Stored data:
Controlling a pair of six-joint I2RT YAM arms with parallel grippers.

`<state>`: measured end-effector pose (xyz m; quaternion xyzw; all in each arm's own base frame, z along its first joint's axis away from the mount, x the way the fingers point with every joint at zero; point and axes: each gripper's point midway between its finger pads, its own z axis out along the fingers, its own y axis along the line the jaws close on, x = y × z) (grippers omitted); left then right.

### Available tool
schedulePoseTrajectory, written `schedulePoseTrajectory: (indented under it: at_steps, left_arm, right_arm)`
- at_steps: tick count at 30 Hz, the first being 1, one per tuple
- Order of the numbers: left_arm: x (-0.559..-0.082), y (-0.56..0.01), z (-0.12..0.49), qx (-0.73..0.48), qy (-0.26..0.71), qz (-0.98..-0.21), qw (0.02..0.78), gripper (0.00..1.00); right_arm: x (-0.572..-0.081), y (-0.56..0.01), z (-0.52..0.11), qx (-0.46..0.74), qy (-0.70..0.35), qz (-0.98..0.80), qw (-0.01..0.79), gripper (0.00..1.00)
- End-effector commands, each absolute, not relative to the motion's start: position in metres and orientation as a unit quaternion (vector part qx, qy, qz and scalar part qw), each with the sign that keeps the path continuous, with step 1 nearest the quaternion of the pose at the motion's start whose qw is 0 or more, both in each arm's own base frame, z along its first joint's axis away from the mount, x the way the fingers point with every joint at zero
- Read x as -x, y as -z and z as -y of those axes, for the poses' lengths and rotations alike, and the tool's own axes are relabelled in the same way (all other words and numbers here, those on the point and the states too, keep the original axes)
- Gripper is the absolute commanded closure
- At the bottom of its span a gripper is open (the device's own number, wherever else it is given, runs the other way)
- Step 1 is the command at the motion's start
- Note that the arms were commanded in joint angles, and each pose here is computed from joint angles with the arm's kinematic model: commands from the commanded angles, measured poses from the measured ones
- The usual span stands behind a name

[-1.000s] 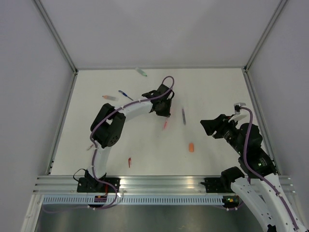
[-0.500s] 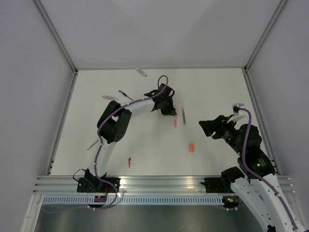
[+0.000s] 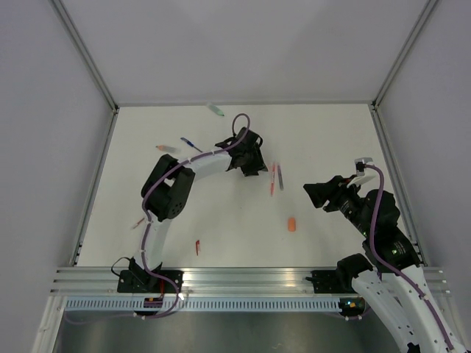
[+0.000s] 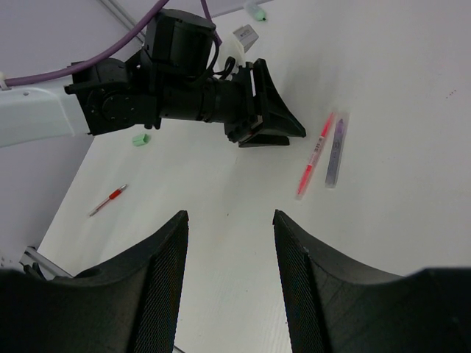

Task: Insert the pens into the pen caps
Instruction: Move the pen to the center of the board.

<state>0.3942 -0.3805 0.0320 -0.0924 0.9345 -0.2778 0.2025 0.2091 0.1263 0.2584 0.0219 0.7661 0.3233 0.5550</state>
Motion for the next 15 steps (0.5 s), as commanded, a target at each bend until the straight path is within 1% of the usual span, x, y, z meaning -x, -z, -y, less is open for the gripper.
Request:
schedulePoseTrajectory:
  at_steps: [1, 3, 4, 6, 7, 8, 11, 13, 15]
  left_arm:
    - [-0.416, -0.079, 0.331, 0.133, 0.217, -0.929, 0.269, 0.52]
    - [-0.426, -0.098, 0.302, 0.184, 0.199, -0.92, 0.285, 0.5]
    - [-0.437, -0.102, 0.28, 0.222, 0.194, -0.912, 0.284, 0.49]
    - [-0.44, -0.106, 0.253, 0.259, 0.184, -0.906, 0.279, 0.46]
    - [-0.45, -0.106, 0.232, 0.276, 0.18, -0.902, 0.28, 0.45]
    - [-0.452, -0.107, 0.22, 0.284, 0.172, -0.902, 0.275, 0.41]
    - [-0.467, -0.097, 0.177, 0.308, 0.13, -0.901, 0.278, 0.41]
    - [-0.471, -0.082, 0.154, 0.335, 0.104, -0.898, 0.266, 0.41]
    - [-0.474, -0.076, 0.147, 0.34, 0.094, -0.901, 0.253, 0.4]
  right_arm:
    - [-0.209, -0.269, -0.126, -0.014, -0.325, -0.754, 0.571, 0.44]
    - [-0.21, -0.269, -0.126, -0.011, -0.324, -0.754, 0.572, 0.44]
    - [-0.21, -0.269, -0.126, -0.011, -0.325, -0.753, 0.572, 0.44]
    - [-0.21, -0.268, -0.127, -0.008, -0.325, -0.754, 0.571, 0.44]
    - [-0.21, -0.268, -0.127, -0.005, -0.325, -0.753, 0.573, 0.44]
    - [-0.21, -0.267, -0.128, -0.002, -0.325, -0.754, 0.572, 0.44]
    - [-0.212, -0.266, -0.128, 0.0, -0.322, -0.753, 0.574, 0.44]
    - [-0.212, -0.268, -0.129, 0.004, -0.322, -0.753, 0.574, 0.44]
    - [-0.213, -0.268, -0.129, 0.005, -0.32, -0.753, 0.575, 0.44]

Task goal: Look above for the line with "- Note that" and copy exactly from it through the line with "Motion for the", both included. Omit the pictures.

Reply:
- Note that the arms were commanded in joint angles, and each pose here is computed from joint angles with the arm's kinematic model: commands from the commanded angles, measured poses from the measured ones
- The usual span stands behind a name

[-1.000s] 
[-0.500s] 
[+0.000s] 
[+0.000s] 

Task: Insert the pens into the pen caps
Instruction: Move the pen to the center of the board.

<state>0.3942 -0.3805 0.0320 -0.0924 0.9345 -0.2778 0.2025 0.2091 0.1263 0.2584 0.0219 0.7661 0.3233 0.5550</state>
Motion for the next 15 steps (0.5 s), as commanded, a target at each bend until the straight path is within 1% of the usual span, x, y, z meaning -x, -z, -y, less is open for the gripper.

Nothing further is needed for the answer.